DATA EXTRACT section start

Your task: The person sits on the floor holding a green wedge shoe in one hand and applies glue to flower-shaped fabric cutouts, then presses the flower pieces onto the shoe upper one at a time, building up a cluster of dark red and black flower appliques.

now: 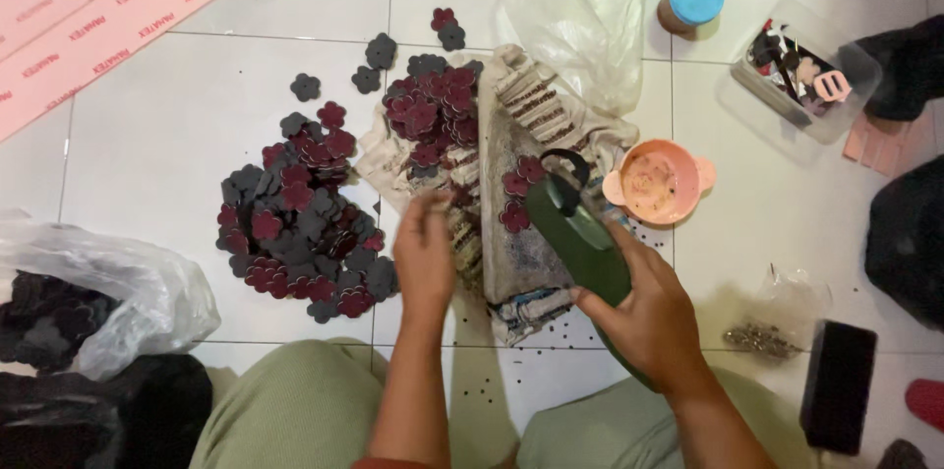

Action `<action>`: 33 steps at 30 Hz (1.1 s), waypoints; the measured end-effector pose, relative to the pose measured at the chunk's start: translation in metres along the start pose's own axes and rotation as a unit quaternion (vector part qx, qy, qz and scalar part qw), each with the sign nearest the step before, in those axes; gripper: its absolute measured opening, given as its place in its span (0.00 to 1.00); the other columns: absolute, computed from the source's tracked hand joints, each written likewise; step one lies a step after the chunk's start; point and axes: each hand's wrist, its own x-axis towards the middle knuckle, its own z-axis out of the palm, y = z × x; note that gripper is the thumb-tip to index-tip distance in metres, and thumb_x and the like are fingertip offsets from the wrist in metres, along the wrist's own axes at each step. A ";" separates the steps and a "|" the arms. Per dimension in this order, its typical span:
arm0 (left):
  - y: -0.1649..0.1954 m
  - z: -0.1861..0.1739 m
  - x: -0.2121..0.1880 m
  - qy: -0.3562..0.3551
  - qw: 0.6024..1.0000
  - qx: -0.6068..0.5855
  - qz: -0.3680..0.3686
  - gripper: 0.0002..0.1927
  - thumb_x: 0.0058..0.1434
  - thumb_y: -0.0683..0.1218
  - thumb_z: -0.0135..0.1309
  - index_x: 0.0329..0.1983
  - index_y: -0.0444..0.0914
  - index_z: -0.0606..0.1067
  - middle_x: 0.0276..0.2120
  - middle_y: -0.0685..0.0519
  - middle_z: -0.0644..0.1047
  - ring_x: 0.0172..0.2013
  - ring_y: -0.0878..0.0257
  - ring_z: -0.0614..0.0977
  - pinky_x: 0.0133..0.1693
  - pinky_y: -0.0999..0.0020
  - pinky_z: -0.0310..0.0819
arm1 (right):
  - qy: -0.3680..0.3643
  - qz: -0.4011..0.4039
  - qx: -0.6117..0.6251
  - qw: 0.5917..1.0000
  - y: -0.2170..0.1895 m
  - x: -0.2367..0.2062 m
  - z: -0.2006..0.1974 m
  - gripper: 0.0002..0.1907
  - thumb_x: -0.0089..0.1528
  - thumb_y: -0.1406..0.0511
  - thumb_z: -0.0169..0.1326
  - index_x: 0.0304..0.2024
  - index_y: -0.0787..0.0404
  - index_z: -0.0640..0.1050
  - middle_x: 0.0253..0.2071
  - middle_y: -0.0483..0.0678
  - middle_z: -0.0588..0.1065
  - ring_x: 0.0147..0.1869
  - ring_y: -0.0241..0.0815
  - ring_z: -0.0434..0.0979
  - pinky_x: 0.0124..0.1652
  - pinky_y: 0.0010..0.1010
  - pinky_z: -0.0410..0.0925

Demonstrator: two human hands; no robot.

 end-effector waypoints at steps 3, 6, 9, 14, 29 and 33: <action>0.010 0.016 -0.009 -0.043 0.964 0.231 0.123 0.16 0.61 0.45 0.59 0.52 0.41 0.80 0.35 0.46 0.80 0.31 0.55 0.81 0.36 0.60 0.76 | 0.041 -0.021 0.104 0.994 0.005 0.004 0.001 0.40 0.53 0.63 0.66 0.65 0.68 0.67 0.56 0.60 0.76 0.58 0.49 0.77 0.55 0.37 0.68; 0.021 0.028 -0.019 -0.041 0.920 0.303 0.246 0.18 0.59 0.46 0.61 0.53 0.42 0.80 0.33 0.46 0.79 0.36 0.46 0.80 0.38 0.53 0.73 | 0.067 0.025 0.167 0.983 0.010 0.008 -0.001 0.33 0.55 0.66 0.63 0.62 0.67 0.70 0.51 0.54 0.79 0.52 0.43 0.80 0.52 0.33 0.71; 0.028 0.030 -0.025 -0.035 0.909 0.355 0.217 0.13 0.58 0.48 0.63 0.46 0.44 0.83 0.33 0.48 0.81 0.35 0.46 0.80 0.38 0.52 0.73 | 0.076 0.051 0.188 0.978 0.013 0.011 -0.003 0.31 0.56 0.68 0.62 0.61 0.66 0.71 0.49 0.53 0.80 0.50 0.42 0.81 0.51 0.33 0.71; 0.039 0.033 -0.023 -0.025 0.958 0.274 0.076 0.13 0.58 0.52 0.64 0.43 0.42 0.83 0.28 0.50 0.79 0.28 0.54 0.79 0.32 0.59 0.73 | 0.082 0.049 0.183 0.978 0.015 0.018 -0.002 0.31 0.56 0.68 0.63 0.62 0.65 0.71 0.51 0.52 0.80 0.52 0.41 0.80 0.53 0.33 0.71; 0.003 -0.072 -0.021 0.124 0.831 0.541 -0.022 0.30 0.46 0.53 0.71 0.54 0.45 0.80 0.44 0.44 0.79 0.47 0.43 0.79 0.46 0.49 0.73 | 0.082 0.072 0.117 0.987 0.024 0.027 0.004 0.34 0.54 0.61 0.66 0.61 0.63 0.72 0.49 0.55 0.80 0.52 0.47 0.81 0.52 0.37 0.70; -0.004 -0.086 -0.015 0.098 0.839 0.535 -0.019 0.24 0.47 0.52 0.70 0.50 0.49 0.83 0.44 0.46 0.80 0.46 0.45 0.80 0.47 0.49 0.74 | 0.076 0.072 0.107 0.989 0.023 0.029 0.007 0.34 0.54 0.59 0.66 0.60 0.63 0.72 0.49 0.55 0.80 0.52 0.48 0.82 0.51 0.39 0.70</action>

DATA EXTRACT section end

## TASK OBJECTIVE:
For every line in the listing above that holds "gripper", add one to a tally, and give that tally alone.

## TASK RESPONSE:
3